▸ **Exercise instructions**: The lines to repeat are those below from the one containing "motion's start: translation" down to the one containing "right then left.", both included; reproduce them exactly and nothing else.

►

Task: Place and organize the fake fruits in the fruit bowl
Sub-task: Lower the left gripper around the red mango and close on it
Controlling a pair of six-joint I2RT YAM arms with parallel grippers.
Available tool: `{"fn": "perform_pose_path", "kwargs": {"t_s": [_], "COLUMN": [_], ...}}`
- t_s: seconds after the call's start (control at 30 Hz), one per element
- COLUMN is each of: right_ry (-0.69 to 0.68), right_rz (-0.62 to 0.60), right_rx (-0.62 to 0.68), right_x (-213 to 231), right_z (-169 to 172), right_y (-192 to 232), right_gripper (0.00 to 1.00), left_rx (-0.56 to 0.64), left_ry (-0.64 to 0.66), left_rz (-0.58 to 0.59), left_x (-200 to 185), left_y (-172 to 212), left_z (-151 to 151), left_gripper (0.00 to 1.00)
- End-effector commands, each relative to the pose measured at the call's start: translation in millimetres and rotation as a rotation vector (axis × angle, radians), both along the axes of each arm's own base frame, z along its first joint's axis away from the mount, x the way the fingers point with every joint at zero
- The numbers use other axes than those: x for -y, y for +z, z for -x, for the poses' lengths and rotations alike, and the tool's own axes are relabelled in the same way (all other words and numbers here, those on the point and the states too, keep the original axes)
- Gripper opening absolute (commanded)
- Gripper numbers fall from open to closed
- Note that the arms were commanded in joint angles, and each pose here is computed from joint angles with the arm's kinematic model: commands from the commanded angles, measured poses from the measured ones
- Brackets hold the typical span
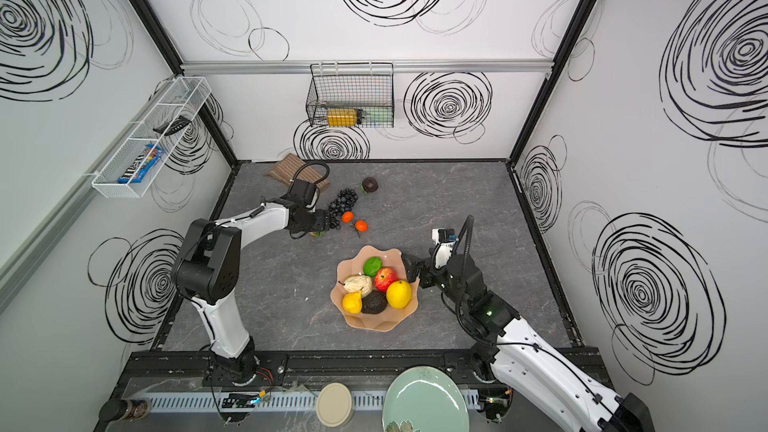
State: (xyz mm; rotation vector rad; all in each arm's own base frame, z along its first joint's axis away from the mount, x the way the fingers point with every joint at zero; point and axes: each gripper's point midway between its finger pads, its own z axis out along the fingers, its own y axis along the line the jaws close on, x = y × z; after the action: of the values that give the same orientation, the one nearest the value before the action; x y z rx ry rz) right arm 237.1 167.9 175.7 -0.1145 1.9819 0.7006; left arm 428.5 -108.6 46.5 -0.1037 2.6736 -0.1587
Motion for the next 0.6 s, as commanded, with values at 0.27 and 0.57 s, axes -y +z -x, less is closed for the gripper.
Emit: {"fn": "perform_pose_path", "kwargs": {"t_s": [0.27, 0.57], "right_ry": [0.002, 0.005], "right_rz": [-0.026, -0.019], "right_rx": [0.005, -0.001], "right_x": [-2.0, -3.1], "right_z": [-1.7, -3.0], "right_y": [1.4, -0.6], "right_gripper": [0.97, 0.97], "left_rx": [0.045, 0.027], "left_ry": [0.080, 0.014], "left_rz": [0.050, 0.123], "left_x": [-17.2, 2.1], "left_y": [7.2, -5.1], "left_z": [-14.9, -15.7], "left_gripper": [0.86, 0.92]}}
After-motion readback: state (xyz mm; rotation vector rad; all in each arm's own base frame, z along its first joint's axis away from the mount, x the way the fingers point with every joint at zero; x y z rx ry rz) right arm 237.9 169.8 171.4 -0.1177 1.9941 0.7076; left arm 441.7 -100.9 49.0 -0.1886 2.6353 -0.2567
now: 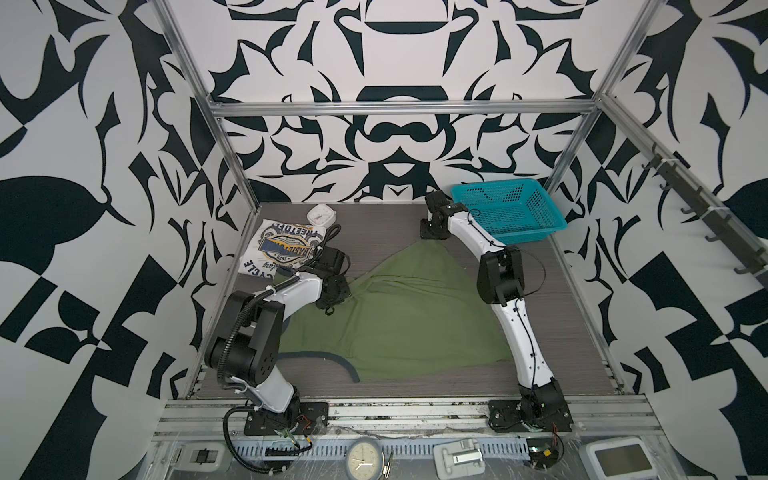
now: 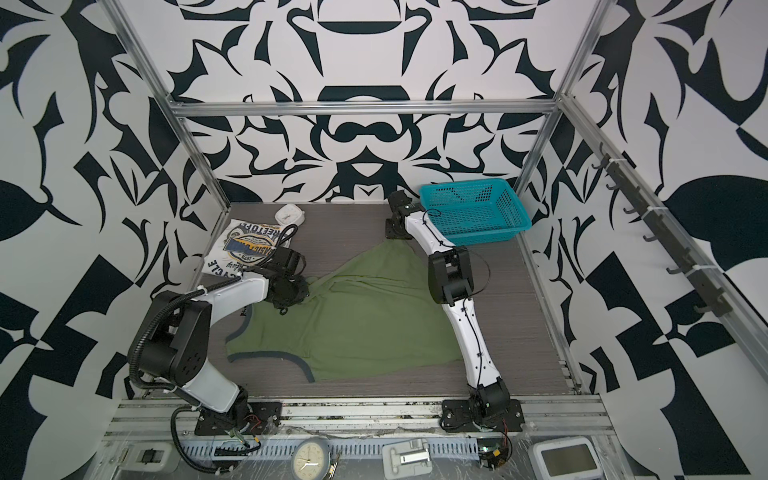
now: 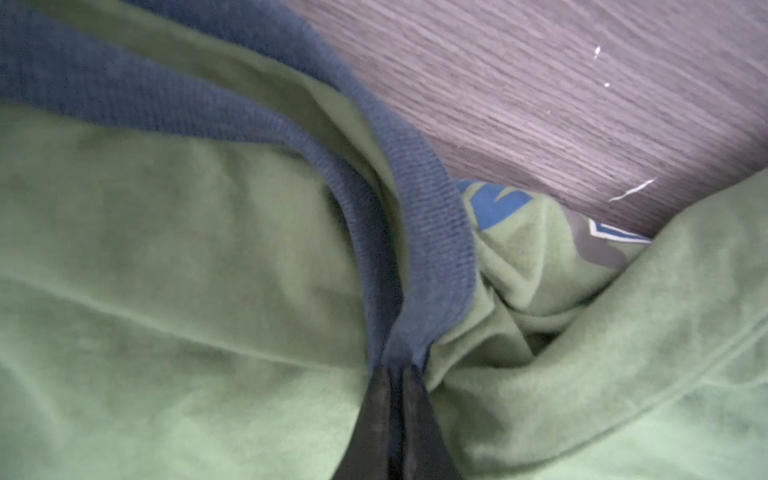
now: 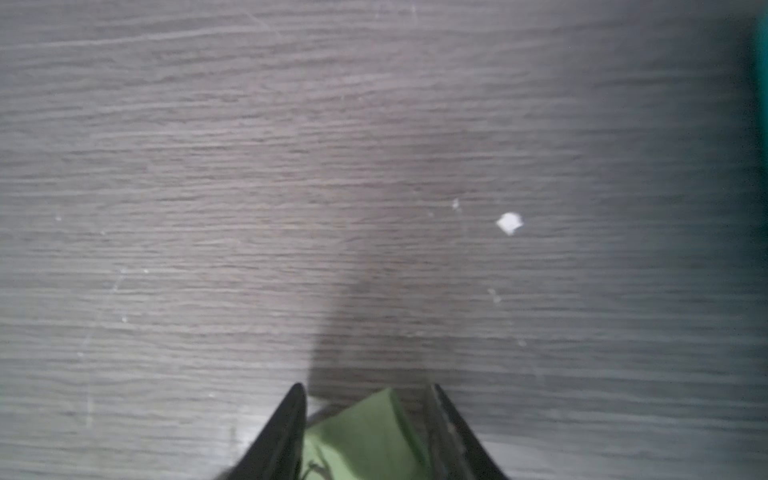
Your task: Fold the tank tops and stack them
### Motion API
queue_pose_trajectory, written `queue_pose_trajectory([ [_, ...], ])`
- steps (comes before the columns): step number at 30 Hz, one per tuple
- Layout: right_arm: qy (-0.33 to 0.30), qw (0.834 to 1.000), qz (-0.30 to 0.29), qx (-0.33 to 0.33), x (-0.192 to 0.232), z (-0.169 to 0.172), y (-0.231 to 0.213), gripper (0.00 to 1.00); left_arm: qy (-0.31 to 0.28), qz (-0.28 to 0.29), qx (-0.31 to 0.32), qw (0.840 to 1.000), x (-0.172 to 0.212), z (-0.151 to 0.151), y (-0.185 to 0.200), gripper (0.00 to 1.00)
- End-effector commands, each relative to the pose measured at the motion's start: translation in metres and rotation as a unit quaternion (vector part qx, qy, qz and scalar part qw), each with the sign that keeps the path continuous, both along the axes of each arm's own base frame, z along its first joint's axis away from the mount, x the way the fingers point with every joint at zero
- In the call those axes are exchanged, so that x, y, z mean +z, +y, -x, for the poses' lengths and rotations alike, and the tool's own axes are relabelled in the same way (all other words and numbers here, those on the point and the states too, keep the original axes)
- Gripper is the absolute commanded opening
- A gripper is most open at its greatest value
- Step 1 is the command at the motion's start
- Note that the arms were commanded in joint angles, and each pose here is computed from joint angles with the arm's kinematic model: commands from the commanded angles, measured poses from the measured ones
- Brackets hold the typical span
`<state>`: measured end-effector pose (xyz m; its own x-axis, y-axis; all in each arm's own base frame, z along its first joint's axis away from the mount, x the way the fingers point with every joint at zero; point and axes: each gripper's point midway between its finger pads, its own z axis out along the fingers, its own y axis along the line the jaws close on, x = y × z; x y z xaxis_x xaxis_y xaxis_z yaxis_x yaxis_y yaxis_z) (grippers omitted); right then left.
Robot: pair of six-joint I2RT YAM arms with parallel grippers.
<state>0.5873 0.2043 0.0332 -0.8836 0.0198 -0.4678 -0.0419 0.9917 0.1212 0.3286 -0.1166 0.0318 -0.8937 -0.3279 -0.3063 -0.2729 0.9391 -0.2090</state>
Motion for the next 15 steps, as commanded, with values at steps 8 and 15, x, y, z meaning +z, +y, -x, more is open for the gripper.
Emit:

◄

▸ **Result**:
- End-effector commands, each relative to the pose measured at the motion's start: translation in metres and rotation as a unit quaternion (vector part qx, qy, qz and scalar part qw), each with the sign that keeps the path continuous, both along the axes of each arm's own base frame, z along its first joint's axis away from the mount, x the way the fingers point with every joint at zero
- In the call those axes are exchanged, so that x, y, z mean +z, +y, -x, for the poses' lengths and rotations alike, and the tool's own axes are relabelled in the same way (all other words and numbers here, those on the point and the states too, keep the original axes)
- Gripper is the absolute commanded opening
- A gripper is most open at its greatest value
- Step 1 is the command at the motion's start
- Note that the arms were commanded in joint angles, and each pose here is computed from joint angles with the arm's kinematic model: commands from the commanded angles, measured poses from the measured ones
- Brackets hold the typical span
`<state>`: measured end-effector pose (xyz m; its own x-axis, y-axis; all in each arm's own base frame, z along its first joint's axis away from the mount, x the way the fingers point with every joint at zero; point and axes: each gripper's point midway between its finger pads, its own z axis out along the fingers, its own y axis along the line the jaws close on, x = y × z; x y z xaxis_x xaxis_y xaxis_z yaxis_x yaxis_y yaxis_z) (grippers omitted); right then left.

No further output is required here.